Больше всего мне нравилась молодая особа по фамилии де Катанео, дочь представителя прусского короля; но в нее был влюблен Каррио; шла даже речь о браке. Он был человек со средствами, я же не имел ничего; он получал сто луидоров жалованья, а я всего сто пистолей; и, помимо того, что я не хотел перебивать дорогу приятелю, я прекрасно знал, что нигде, и особенно в Венеции, с таким тощим кошельком не следует брать на себя роль ухаживателя. Я не потерял пагубной привычки обманывать свои потребности; слишком занятый, чтобы сильно чувствовать те из них, которые сообщает климат, я прожил около года в этом городе так же благоразумно, как жил в Париже, и уехал оттуда через полтора года, сблизившись с другим полом только дважды, при странных обстоятельствах, о которых расскажу.

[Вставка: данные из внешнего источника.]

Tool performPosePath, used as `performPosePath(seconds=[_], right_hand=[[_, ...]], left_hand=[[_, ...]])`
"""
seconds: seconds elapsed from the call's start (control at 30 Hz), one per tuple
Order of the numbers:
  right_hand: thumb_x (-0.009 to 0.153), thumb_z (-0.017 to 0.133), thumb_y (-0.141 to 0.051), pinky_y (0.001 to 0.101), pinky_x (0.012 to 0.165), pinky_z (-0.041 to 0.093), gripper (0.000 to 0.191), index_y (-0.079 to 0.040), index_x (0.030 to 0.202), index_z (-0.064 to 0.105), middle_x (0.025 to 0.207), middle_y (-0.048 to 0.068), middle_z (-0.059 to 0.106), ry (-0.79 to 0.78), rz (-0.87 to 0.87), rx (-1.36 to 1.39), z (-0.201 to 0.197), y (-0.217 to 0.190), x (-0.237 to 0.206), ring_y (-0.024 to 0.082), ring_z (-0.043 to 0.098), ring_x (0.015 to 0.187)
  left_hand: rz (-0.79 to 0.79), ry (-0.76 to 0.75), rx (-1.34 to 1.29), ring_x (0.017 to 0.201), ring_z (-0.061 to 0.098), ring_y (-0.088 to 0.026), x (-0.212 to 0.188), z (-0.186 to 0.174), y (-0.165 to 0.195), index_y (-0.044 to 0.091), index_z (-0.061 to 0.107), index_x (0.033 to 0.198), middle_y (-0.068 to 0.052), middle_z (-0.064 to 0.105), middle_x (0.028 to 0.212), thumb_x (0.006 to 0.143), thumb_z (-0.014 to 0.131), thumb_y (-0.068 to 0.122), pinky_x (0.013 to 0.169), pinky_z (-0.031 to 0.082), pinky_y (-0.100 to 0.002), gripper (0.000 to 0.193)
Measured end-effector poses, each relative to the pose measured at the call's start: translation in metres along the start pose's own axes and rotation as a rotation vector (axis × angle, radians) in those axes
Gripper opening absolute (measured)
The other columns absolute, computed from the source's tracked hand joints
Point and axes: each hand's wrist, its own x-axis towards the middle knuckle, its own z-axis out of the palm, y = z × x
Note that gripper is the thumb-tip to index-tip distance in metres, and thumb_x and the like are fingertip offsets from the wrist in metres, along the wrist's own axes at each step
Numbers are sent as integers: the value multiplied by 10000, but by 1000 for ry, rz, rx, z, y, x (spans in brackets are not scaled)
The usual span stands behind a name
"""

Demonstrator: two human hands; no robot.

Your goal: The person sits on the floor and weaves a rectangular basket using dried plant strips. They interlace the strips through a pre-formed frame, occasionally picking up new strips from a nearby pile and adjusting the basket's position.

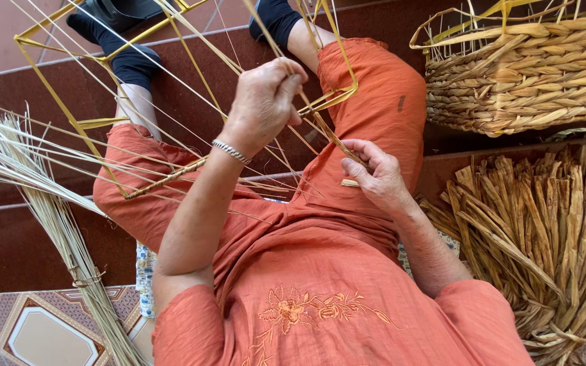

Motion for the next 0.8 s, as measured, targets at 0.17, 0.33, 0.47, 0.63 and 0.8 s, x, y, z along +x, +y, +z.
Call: performPosePath(seconds=[0.17, 0.33, 0.47, 0.63, 0.8], right_hand=[[1013, 679, -55, 200, 750, 558, 189, 22, 1179, 635, 991, 15, 685, -18, -70, 69, -8, 22, 8, 34, 635, 854], [1154, 614, -229, 225, 601, 441, 257, -22, 1001, 617, 907, 83, 676, -91, -23, 394, -25, 14, 15, 82, 556, 678], [1094, 515, -308, 331, 758, 562, 322, -27, 1051, 665, 1058, 150, 708, -171, -75, 724, -22, -19, 25, 173, 661, 833], [1151, 499, -304, 429, 850, 611, 351, -36, 988, 656, 1222, 243, 720, -164, -187, 950, -13, -59, 50, 270, 712, 963], [1130, 469, -310, 453, 956, 627, 331, -47, 1037, 647, 1231, 245, 695, -1, -152, 725, -2, -77, 79, 306, 718, 1107]], left_hand=[[-106, -65, -46, 501, 722, -109, -1, 24, -12, 14, 706, 1072, -69, 754, 834, 1017, 596, 75, 417, 580, -219, 137], [-169, -50, -146, 483, 708, -110, -10, 31, -26, 17, 693, 1064, -70, 740, 815, 1020, 583, 54, 391, 545, -233, 124], [-119, -33, -239, 469, 680, -116, -11, 33, -30, 22, 669, 1098, -57, 739, 846, 1031, 580, 68, 383, 531, -241, 120], [-80, -62, -136, 478, 691, -99, -15, 34, -30, 46, 615, 1113, -44, 714, 758, 1069, 555, 93, 415, 543, -231, 88], [57, 27, 15, 566, 703, -121, -16, 43, -33, 63, 574, 1060, -61, 696, 723, 953, 704, 80, 530, 552, -297, 169]])
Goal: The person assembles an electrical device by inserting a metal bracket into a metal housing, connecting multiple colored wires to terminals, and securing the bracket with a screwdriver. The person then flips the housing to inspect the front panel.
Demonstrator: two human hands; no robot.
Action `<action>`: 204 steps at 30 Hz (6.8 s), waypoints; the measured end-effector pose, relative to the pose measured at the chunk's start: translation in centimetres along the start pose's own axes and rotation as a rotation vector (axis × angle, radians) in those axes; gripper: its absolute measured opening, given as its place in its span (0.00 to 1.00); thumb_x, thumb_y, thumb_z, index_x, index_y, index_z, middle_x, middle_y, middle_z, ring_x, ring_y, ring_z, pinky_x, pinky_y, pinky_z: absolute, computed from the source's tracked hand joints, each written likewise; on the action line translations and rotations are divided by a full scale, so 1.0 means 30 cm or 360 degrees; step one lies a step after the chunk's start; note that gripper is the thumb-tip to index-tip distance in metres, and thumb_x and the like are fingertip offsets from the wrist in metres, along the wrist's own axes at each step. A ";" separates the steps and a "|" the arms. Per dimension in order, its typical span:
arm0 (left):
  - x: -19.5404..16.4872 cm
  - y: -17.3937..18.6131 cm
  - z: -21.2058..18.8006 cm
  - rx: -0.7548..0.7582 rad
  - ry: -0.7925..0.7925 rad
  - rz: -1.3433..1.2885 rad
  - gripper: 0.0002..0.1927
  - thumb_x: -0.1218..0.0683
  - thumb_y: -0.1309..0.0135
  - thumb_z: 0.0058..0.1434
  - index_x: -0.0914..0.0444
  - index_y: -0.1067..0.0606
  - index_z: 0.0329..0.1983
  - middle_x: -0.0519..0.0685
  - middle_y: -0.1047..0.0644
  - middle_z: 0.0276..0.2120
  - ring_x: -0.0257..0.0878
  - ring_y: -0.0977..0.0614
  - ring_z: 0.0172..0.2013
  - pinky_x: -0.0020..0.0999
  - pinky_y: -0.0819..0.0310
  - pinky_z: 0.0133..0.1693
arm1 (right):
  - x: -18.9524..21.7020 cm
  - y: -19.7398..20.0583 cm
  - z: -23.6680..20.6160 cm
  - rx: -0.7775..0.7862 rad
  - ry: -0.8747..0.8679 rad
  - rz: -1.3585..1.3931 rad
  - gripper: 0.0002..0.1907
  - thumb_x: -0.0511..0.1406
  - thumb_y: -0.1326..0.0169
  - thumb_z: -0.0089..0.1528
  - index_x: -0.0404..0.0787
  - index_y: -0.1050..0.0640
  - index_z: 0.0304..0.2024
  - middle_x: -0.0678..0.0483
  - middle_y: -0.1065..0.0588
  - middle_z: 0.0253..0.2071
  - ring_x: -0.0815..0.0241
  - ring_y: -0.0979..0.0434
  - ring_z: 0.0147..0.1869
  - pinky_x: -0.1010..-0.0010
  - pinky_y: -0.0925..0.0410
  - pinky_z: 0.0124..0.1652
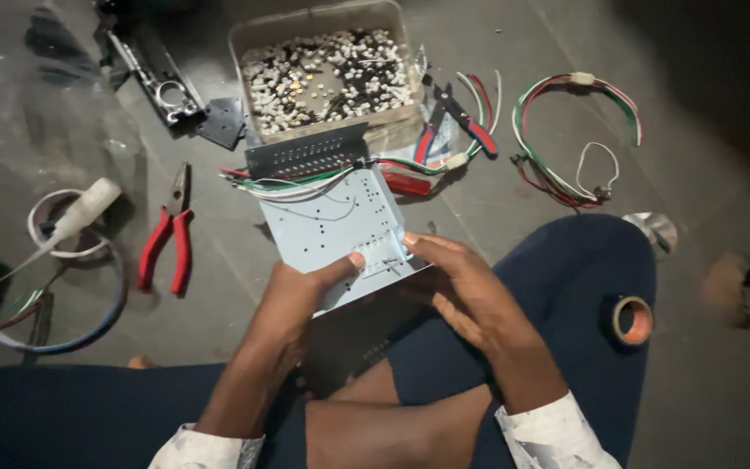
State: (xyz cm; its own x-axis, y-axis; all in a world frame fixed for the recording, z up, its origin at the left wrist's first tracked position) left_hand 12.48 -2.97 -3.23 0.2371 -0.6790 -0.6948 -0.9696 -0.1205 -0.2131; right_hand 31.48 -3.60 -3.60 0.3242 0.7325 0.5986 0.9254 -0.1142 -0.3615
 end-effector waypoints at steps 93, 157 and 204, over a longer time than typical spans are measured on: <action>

Первый случай был мне предоставлен почтенным дворянином Витали, через некоторое время после извинения, которое я заставил его официально принести мне. За столом шел разговор о венецианских развлечениях. Эти господа упрекали меня в равнодушии к самому соблазнительному из них, прославляя любезность венецианских куртизанок, и говорили, что во всем мире нет равных им. Доминик заявил, что я непременно должен познакомиться с самой прелестной из них, что он хочет свести меня к ней и что я останусь доволен. Я засмеялся в ответ на это милое предложение, а граф Пеати, человек уже старый и почтенный, сказал с откровенностью, неожиданной у итальянца, что он считает меня слишком благоразумным, чтобы позволить своему врагу вести себя к веселым девицам. Действительно, у меня не было ни намерения, ни соблазна; но, несмотря на это, вследствие непоследовательности, которую мне самому трудно понять, я в конце концов поддался уговорам, вопреки своей привычке, своему сердцу, разуму, даже против своей воли, исключительно по слабости, из стыда выказать боязнь и, как говорят в той стране, per non parer troppo coglione[26]. Padoana[27], к которой мы отправились, была довольно хороша собой, даже красива, но не той красотой, какая нравится мне. Доминик оставил меня у нее. Я велел подать шербет, попросил ее спеть и через полчаса решил уйти, оставив на столе дукат; но на нее напала странная щепетильность, не позволявшая взять деньги, не «заработав» их, а на меня – странная глупость устранить повод к этой щепетильности. Я вернулся во дворец до такой степени уверенный в беде, что первым моим шагом было послать за врачом, чтобы попросить у него лекарства. Ничто не может сравниться с нравственным мученьем, которое я испытывал в течение трех недель, хотя никакой действительный недуг, ни один видимый признак не оправдывал моих опасений. Я не мог себе представить, чтобы можно было выйти из объятий падуанки безнаказанно. Даже врачу стоило невероятных усилий меня успокоить. Он достиг этого, только уверив меня, что я устроен особенным образом и не легко могу заразиться; и хотя я подвергал себя испытанию, быть может, меньше всякого другого мужчины, мое здоровье, с этой стороны никогда не получавшее удара, служит мне доказательством, что врач был прав. Его мнение, однако, не сделало меня безрассудным; и если я действительно одарен таким преимуществом от природы, то могу сказать, что никогда им не злоупотреблял.
Второе мое приключение, и тоже с веселой девицей, было совершенно в другом роде и по началу, и по последствиям. Я говорил, что капитан Оливе дал мне обед у себя на борту и что я привел туда секретаря испанского посольства. Я ждал пушечного салюта. Экипаж встретил нас, взяв на караул, но ни одного фитиля не было зажжено, что очень обидело меня за Каррио, так как я видел, что это задело его; и действительно, на торговых судах приветствовали пушечным салютом людей, которые, конечно, не могли равняться с нами; к тому же я считал, что заслуживаю известного внимания со стороны капитана. Я не скрыл своих чувств, потому что никогда не умею этого делать; и хотя обед был очень хорош и Оливе очень радушно нас угощал, я сел за стол в дурном расположении духа, ел мало, а говорил еще меньше.